◆ **PROVIDED MATERIAL**:

********

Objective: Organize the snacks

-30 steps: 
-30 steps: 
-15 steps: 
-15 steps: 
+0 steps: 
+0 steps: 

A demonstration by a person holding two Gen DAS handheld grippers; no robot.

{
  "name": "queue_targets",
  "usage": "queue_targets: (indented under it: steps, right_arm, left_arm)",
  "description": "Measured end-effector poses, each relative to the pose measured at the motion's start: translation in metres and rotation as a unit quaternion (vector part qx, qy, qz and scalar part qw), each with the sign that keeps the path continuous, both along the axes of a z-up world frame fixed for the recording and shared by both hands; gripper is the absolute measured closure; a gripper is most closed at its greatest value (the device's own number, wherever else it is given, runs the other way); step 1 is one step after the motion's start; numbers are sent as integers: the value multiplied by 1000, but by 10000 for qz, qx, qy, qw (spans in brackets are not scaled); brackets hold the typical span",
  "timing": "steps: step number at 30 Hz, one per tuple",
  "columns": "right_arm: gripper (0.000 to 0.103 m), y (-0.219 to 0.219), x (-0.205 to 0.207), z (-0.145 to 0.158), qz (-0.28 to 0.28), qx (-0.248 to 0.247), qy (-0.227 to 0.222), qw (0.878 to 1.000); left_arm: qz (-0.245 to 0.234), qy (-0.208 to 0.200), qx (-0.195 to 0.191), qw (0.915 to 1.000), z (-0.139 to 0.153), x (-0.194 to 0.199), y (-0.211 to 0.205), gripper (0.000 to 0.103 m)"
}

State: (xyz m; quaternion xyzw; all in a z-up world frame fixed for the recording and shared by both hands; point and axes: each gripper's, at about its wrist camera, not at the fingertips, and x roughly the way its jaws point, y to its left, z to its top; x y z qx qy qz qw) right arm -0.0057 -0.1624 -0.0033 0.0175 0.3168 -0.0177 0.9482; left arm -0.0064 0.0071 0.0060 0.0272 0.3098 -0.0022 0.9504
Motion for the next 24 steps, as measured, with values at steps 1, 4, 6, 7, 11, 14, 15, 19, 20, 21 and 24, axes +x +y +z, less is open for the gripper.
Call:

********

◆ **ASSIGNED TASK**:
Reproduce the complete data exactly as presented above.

◆ **ANSWER SPACE**:
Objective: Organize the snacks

-30 steps: 
-30 steps: 
-15 steps: 
-15 steps: 
+0 steps: 
+0 steps: 

A demonstration by a person holding two Gen DAS handheld grippers; no robot.

{
  "name": "queue_targets",
  "usage": "queue_targets: (indented under it: steps, right_arm, left_arm)",
  "description": "Measured end-effector poses, each relative to the pose measured at the motion's start: translation in metres and rotation as a unit quaternion (vector part qx, qy, qz and scalar part qw), each with the sign that keeps the path continuous, both along the axes of a z-up world frame fixed for the recording and shared by both hands; gripper is the absolute measured closure; a gripper is most closed at its greatest value (the device's own number, wherever else it is given, runs the other way); step 1 is one step after the motion's start; numbers are sent as integers: the value multiplied by 1000, but by 10000 for qz, qx, qy, qw (spans in brackets are not scaled); brackets hold the typical span",
  "timing": "steps: step number at 30 Hz, one per tuple",
  "columns": "right_arm: gripper (0.000 to 0.103 m), y (-0.219 to 0.219), x (-0.205 to 0.207), z (-0.145 to 0.158), qz (-0.28 to 0.28), qx (-0.248 to 0.247), qy (-0.227 to 0.222), qw (0.878 to 1.000); left_arm: qz (-0.245 to 0.234), qy (-0.208 to 0.200), qx (-0.195 to 0.191), qw (0.915 to 1.000), z (-0.139 to 0.153), x (-0.194 to 0.199), y (-0.211 to 0.205), gripper (0.000 to 0.103 m)"
}

State: (xyz m; quaternion xyzw; all in a z-up world frame fixed for the recording and shared by both hands; point and axes: each gripper's, at about its wrist camera, not at the fingertips, and x roughly the way its jaws point, y to its left, z to its top; x y z qx qy qz qw) right arm -0.0057 -0.1624 -0.0033 0.0175 0.3168 -0.0177 0.9482; left arm -0.0064 0.0071 0.0060 0.0272 0.3098 -0.0022 0.9504
Motion for the next 24 steps, as measured, with values at steps 1, 4, 6, 7, 11, 14, 15, 19, 20, 21 and 24, axes +x +y +z, less is open for the gripper.
Call:

This answer has been written out in full.